Pour ce qui est de la contribution à l’inégalité planétaire, les campagnards occidentaux ayant un taux de motorisation des plus élevés, contribuent à ce niveau à une plus grande inégalité planétaire. Les campagnards occidentaux peuvent donc faire des efforts à ce niveau. La perception à ce sujet est bien souvent inverse : on veut dans une fuite en avant démocratiser par le haut. Jean Viard nous explique ainsi que « si on ne démocratise pas la mobilité, c’est une nouvelle carte des inégalités qui se dessine », mais comment sera le monde quand tous les gens de la planète feront 30 km par jour ? (3).

Malgré une perception opposée, chaque voiture campagnarde semble créer des problèmes au moins aussi importants que chaque voiture en ville.

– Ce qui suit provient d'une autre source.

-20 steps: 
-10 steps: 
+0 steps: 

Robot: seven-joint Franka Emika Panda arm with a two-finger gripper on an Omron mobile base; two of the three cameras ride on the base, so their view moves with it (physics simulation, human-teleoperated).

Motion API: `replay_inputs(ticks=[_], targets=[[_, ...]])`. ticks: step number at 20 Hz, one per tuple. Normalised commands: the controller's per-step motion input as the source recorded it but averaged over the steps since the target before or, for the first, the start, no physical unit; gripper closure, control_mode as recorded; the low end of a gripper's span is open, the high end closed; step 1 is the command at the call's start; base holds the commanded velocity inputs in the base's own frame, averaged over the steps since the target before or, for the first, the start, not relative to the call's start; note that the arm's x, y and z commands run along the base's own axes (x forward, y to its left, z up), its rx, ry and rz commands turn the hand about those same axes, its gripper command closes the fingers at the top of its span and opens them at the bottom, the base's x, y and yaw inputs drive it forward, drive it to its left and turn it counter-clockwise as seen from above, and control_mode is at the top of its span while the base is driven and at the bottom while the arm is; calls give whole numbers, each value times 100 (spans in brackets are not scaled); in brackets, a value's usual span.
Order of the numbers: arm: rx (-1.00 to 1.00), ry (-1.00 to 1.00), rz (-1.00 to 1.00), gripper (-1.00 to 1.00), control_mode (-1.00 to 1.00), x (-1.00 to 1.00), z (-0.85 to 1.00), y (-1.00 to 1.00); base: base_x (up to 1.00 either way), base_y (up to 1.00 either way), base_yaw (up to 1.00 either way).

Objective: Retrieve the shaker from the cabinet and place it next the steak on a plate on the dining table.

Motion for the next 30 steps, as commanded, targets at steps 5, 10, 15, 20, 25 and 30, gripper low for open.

Au niveau de la perte des services, le faible peuplement de la campagne est beaucoup plus sensible à une destruction de sa clientèle qui ira par exemple plutôt acheter au supermarché, qu’en ville où il restera toujours quelques services, étant donnée la
densité. C’est ainsi que de nombreux petits villages n’ont plus aucun service ou commerce suite à l’arrivée de la voiture.
On pourra aussi citer la destruction des chemins de terre par les passages de voitures et engins agricoles en créant des nuages de poussière, des jets de flaque d’eau et de la boue. Ceci rend la vie plus difficile aux piétons et cyclistes et crée de l’érosion. On pourra aussi ajouter la destruction des surfaces perméables par l’asphalte (4) et la pollution des plantes cultivées ou sauvages aux alentours de la route. L’utilisation de bio-carburants — déjà utilisés par quelques militants « écologistes » — risque de répandre la monoculture de tournesol ou de colza qui ne sera sans doute pas biologique.
Malgré une perception opposée, chaque voiture campagnarde semble créer des problèmes au moins aussi importants que chaque voiture urbaine. Les problèmes des transports routiers augmentent d’autant plus avec cette propension des gens à habiter dans des endroits de plus en plus isolés.
La voiture à la campagne nous fait perdre un lien important avec notre environnement immédiat qui nous fait alors fermer les territoires avec des murs et des barbelés (voir l’isolement des autoroutes). Vivre sans voiture à la campagne a par contre le potentiel de nous reconnecter avec notre environnement immédiat, développant par exemple une connaissance des plantes ou une découverte des vieux cheminements piétonniers.

François Schneider

(1) L’augmentation du trafic automobile est actuellement expliquée par l’allongement des déplacements quotidiens qu’a entraîné la péri-urbanisation, Jean-René Carré, Ecomobilité, INRETS/PREDIT mai 2003.
(2) www.bikecult.com.
(3) Jean Viard, le bonheur est dans la maison, propos recueillis par M.G., le Monde initiatives, juillet-août 2003.
(4) Les routes créant des passages rapides d’eau en cas d’orage, elles ont un rôle non négligeable dans la multiplication des inondations et des glissements de terrain. Ce phénomène n’est pas que rural : les villes inondées comme Sommières (Gard) peuvent en témoigner.